→ INSTRUCTIONS FOR THE TASK: Across the data, every line with the word "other" counts once; state the total alone.
-- Opening Marker --
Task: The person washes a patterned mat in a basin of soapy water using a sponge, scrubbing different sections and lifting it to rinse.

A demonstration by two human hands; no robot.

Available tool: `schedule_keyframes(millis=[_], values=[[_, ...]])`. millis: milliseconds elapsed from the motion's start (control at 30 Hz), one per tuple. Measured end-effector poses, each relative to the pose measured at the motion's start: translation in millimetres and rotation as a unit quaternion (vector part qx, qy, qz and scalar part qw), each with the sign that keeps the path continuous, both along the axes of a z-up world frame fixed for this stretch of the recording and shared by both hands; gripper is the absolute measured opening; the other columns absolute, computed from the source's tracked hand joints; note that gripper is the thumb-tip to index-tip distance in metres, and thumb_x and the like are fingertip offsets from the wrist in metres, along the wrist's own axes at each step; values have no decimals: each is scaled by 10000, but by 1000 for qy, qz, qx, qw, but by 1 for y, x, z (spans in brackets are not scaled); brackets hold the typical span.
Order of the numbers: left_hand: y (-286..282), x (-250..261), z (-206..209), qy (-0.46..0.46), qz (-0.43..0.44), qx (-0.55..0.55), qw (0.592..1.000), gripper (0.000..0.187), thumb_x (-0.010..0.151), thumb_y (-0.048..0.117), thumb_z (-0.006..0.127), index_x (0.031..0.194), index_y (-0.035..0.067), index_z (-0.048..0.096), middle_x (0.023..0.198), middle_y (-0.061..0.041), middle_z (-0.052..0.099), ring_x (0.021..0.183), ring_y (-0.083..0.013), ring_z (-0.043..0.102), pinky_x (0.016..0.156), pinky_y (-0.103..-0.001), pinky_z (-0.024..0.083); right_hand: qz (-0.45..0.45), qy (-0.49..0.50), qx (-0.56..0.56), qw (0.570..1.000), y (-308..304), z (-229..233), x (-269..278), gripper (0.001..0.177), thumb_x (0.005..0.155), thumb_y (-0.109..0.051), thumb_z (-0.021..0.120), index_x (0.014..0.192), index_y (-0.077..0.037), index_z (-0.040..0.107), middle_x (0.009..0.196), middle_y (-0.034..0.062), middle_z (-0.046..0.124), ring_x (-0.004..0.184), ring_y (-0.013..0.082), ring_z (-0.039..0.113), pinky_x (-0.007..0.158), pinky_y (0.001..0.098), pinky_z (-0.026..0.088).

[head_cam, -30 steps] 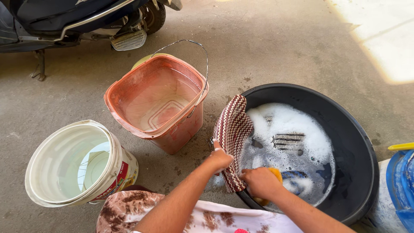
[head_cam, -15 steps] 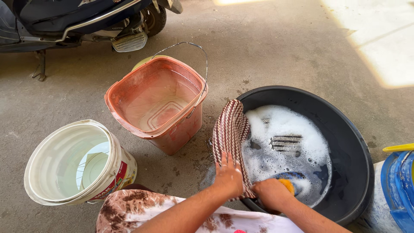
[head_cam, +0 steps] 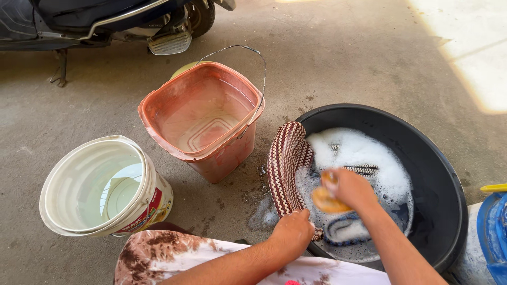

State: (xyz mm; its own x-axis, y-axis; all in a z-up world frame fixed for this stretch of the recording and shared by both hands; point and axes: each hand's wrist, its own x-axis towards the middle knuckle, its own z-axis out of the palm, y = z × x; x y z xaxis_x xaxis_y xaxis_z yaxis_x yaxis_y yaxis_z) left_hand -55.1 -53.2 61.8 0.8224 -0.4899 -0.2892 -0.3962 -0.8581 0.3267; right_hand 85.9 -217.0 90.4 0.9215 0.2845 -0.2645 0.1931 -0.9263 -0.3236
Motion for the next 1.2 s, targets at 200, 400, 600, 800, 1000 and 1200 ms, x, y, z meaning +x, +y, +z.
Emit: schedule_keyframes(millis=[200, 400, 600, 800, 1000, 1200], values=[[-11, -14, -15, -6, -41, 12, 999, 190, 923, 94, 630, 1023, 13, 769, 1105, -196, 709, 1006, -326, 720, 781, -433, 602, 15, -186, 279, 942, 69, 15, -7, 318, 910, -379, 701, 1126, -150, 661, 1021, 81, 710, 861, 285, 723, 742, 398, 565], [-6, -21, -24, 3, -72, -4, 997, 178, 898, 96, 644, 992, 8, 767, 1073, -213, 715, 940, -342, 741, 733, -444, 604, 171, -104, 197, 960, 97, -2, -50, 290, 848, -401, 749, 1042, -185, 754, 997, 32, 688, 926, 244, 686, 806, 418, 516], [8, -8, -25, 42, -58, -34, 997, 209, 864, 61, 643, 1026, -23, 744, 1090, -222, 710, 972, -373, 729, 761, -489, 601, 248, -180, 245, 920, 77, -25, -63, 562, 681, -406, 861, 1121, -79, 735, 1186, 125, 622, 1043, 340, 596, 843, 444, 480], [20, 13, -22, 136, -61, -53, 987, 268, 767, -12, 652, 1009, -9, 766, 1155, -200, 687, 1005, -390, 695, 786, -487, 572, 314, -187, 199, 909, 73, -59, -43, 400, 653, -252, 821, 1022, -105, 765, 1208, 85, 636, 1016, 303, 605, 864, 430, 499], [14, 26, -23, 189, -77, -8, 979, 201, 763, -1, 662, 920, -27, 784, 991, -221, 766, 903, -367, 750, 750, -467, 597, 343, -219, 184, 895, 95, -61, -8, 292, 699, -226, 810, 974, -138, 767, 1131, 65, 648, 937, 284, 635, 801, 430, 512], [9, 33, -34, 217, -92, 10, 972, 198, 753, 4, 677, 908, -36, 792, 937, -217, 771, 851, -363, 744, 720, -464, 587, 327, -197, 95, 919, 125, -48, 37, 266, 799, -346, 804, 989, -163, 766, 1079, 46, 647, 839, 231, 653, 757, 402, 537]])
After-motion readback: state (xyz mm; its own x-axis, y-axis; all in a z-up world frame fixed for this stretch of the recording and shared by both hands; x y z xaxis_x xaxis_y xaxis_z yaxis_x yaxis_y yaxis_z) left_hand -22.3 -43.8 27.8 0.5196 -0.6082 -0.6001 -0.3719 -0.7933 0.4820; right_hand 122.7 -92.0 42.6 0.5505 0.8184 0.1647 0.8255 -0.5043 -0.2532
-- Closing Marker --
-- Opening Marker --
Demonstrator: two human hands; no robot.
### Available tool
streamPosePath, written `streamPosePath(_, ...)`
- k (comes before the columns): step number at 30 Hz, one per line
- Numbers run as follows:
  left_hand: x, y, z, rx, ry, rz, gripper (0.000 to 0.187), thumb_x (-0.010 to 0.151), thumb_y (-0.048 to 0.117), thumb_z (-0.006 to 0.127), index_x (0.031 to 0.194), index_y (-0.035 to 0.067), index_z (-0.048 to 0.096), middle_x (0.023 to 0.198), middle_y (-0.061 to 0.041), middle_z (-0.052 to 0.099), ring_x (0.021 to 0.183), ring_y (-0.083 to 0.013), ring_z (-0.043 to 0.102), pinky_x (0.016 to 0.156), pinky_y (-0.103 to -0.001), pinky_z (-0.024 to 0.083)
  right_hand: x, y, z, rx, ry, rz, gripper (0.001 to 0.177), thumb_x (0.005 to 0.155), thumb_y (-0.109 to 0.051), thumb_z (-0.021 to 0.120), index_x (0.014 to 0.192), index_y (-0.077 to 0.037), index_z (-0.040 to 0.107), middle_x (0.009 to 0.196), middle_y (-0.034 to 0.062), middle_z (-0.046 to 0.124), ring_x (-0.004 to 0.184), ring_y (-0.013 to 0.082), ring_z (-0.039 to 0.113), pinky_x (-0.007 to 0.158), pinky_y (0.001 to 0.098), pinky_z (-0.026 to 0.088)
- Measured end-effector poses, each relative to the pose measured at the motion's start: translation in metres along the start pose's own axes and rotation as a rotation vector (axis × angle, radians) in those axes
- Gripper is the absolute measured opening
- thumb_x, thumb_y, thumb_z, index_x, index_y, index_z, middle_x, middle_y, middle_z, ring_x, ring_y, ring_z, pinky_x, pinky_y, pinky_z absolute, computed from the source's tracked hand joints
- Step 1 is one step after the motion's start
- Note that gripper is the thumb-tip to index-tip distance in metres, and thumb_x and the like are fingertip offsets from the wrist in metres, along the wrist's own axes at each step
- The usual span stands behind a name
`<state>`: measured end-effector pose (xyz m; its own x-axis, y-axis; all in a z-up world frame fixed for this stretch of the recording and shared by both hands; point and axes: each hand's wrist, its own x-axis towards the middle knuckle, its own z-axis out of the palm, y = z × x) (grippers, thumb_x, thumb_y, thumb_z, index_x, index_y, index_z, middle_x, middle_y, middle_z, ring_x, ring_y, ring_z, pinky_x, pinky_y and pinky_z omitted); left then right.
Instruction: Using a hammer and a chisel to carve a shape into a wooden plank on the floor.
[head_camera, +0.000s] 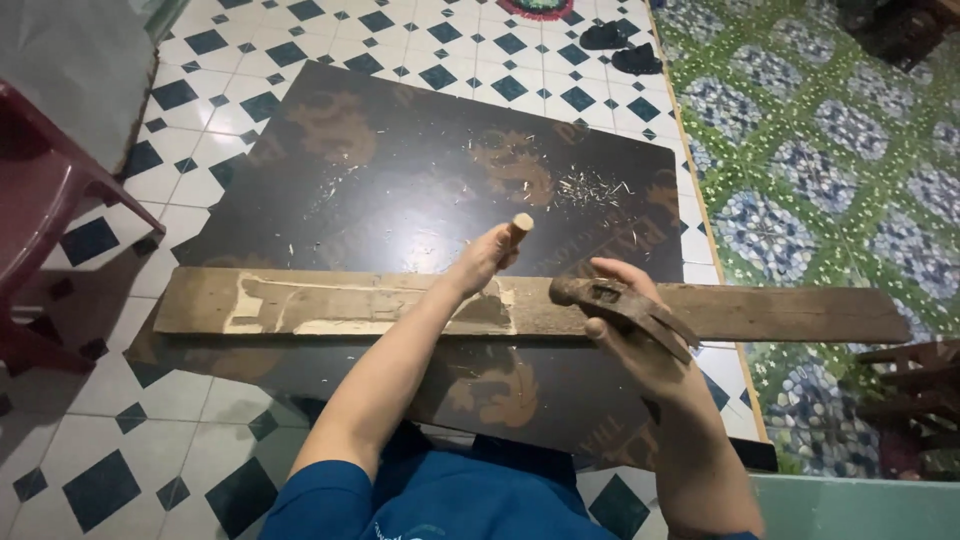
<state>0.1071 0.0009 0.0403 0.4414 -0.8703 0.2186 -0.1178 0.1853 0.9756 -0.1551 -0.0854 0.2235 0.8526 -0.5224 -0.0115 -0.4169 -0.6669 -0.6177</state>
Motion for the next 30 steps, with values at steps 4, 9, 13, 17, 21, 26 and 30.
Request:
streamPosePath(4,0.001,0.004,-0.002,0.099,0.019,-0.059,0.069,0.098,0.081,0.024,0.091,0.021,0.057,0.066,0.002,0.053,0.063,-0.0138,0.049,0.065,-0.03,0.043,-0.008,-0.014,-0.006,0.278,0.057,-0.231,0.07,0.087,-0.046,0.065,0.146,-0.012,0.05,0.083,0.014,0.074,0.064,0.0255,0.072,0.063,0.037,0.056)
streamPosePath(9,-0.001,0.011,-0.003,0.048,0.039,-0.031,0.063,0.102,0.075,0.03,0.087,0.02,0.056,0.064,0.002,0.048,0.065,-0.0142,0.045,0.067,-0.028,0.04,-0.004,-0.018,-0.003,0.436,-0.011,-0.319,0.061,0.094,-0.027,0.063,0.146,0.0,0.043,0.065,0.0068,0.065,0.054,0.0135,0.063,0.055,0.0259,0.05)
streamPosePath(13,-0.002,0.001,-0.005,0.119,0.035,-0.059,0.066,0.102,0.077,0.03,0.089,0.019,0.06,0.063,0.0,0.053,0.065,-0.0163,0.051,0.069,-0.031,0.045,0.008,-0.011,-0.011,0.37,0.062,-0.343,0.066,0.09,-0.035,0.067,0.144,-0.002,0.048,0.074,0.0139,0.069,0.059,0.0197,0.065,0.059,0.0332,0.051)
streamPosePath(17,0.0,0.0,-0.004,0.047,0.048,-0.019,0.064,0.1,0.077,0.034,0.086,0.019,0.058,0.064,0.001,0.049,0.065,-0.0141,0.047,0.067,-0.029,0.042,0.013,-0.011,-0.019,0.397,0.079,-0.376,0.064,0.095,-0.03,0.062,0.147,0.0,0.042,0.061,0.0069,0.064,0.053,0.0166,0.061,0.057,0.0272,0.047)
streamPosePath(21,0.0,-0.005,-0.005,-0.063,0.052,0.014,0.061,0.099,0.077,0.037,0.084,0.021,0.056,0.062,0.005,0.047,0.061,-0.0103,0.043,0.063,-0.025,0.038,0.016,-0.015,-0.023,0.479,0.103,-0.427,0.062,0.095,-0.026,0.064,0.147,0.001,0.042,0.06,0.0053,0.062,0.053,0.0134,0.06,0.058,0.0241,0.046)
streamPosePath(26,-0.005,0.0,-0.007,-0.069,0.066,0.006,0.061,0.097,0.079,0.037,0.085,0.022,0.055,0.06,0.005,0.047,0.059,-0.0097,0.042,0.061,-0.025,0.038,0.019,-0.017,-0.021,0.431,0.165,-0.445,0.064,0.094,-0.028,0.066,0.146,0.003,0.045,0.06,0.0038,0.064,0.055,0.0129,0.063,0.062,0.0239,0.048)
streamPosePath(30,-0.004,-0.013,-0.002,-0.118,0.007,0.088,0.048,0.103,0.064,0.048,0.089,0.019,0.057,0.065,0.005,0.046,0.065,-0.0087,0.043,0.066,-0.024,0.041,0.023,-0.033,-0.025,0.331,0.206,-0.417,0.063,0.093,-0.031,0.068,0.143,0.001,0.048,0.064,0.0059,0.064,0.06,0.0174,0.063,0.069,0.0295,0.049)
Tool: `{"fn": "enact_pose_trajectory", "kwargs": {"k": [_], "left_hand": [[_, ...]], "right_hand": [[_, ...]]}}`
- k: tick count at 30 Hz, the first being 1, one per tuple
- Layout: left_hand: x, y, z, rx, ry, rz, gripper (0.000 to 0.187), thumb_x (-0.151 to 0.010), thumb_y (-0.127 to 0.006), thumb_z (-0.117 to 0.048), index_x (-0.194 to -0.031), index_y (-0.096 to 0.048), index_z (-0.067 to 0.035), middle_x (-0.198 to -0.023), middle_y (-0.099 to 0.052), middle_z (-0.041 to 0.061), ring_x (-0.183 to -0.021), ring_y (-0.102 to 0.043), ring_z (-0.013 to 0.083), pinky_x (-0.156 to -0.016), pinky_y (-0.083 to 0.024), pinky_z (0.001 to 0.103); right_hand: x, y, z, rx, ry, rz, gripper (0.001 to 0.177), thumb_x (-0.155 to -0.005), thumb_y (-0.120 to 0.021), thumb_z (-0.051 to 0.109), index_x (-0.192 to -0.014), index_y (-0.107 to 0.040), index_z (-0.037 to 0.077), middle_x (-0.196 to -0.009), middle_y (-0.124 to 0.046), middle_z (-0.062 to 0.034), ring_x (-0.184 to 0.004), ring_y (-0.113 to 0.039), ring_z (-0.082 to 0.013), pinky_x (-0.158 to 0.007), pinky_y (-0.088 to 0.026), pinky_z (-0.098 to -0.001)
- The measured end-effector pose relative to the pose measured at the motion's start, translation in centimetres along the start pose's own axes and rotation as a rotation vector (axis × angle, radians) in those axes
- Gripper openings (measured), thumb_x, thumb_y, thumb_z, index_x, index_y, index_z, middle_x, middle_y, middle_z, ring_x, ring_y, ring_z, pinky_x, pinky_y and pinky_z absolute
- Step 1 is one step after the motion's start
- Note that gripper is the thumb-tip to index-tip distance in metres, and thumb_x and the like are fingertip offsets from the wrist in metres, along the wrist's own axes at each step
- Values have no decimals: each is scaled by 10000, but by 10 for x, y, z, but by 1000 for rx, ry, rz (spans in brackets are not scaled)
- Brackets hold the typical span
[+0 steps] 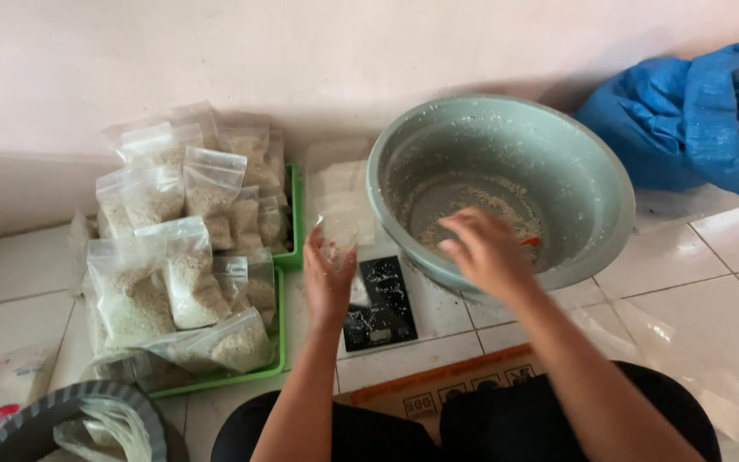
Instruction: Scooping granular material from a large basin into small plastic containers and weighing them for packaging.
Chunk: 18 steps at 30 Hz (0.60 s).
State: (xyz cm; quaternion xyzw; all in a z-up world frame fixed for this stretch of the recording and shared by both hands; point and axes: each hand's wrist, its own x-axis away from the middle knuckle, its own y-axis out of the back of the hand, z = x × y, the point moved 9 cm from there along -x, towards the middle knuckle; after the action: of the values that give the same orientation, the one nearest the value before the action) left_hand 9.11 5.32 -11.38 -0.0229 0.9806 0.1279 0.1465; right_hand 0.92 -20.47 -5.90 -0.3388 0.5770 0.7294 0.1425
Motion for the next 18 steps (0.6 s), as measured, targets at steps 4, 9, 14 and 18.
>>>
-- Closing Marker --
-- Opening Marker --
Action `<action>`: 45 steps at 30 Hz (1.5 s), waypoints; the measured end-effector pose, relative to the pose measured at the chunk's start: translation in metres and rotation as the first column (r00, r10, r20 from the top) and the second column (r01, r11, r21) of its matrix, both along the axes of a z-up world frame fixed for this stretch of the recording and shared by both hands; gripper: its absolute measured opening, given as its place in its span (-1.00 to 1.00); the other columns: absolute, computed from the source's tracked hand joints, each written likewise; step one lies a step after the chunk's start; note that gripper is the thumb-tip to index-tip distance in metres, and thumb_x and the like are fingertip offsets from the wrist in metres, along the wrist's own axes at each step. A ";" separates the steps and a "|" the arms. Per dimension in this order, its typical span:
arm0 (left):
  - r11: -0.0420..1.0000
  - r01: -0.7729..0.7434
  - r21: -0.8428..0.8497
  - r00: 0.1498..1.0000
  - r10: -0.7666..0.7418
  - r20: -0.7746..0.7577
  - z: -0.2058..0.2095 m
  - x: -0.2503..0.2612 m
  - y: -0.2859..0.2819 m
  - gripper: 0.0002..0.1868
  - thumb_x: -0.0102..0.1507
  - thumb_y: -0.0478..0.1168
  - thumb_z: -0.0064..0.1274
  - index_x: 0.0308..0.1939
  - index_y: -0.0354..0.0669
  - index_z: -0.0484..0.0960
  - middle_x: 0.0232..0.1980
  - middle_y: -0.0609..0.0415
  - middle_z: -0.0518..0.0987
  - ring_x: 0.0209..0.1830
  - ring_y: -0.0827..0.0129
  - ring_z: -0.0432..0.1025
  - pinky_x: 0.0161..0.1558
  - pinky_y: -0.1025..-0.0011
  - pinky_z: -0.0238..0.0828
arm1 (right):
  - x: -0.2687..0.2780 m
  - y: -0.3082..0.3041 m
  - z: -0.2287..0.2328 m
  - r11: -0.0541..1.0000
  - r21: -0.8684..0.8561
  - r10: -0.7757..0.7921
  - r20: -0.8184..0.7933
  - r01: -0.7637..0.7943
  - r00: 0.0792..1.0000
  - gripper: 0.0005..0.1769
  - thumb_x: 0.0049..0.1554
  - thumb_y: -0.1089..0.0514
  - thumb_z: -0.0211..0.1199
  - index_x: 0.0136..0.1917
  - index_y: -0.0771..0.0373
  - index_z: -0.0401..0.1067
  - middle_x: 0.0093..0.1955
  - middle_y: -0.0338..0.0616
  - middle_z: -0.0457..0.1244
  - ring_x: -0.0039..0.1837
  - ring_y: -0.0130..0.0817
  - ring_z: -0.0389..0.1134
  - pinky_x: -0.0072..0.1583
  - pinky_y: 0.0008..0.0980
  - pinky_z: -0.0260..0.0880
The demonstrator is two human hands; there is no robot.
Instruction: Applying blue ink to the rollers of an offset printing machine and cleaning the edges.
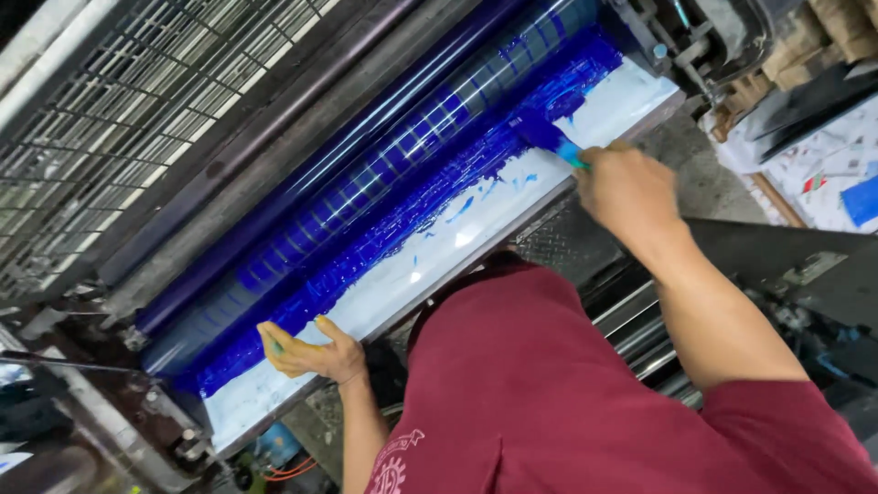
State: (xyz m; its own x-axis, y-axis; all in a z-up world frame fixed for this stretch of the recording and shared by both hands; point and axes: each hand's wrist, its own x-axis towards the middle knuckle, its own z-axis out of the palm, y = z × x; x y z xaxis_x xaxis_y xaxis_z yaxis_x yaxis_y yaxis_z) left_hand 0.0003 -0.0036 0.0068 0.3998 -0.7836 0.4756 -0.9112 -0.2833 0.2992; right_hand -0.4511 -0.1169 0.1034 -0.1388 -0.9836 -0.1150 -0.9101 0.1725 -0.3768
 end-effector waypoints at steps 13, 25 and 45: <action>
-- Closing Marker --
→ EXERCISE SOLUTION: 2